● **Data**:
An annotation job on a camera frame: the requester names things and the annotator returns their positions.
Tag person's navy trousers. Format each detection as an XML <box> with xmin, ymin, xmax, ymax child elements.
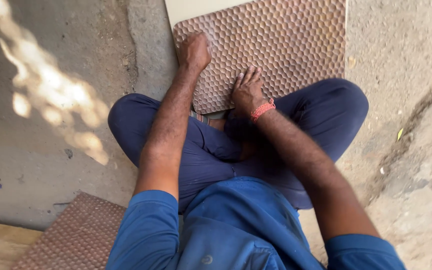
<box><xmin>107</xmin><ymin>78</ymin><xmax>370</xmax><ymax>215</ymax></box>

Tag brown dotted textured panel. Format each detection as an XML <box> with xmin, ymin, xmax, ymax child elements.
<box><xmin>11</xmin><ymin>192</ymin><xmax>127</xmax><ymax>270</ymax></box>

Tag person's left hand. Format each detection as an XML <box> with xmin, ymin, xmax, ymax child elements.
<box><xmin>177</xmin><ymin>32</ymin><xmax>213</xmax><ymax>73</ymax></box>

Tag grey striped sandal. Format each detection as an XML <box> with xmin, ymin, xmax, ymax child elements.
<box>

--

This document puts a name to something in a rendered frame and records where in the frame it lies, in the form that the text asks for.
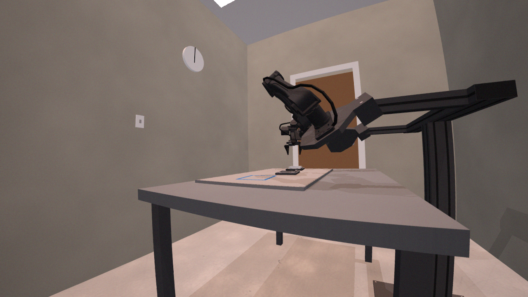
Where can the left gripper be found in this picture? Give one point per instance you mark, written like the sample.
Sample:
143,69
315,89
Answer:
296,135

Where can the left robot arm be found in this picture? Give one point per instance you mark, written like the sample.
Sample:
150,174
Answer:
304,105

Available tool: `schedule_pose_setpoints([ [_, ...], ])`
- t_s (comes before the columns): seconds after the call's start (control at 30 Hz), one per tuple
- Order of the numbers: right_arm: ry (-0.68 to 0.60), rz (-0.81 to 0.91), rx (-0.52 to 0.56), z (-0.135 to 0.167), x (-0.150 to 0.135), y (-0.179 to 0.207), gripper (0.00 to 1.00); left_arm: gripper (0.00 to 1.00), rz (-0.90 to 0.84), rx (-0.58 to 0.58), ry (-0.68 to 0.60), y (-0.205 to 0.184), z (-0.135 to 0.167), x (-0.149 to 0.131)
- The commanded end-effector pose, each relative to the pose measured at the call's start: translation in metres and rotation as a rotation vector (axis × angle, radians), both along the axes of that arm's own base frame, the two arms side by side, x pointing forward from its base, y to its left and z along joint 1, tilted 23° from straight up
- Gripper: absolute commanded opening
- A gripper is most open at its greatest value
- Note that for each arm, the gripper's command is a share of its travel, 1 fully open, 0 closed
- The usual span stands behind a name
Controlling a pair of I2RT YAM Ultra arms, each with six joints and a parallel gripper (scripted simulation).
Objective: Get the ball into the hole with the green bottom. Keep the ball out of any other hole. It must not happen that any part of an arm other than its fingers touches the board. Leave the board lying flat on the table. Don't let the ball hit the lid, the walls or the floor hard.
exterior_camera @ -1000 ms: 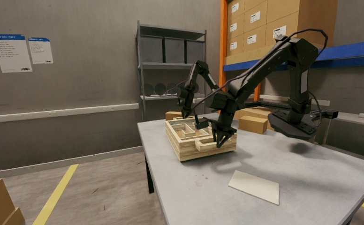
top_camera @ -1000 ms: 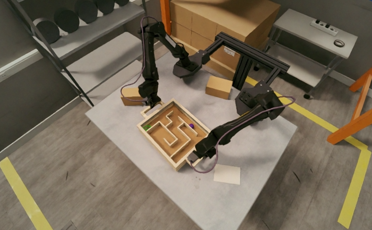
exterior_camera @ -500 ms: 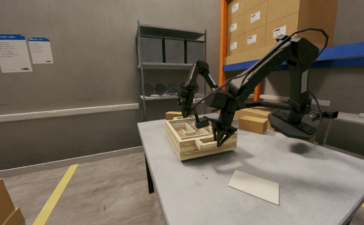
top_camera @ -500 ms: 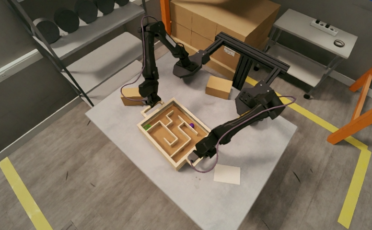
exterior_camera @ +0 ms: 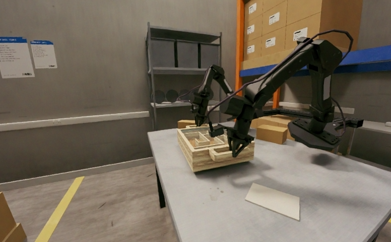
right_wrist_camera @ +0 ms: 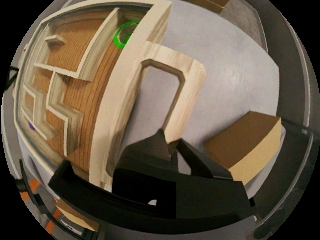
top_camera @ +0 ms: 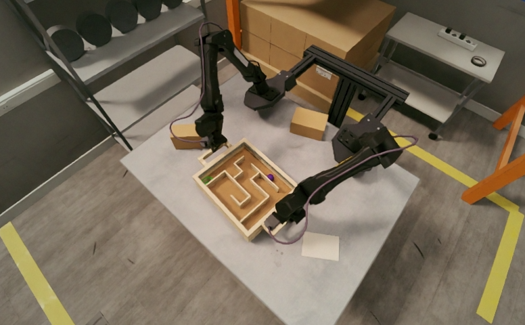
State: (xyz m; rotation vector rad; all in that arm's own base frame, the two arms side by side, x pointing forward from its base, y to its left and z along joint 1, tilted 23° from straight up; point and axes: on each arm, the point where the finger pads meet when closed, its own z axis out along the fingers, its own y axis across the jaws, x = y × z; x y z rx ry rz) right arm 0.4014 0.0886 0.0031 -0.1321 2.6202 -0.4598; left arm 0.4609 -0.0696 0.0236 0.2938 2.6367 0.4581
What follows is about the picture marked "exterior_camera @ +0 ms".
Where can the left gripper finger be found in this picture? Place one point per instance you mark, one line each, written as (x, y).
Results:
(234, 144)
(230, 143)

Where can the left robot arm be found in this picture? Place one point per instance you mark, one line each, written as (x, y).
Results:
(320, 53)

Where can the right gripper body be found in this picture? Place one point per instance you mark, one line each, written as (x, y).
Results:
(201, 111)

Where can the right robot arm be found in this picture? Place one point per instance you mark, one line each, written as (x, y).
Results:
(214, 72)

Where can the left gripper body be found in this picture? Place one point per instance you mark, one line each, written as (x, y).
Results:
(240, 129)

● **Assignment**:
Please return all lines above in which the string "body" is found.

● **Answer to the problem**:
Where can the right gripper body be found in this picture? Place one point per instance you mark, one line each, written as (x, y).
Where can the left gripper body be found in this picture? Place one point per instance you mark, one line each, written as (x, y).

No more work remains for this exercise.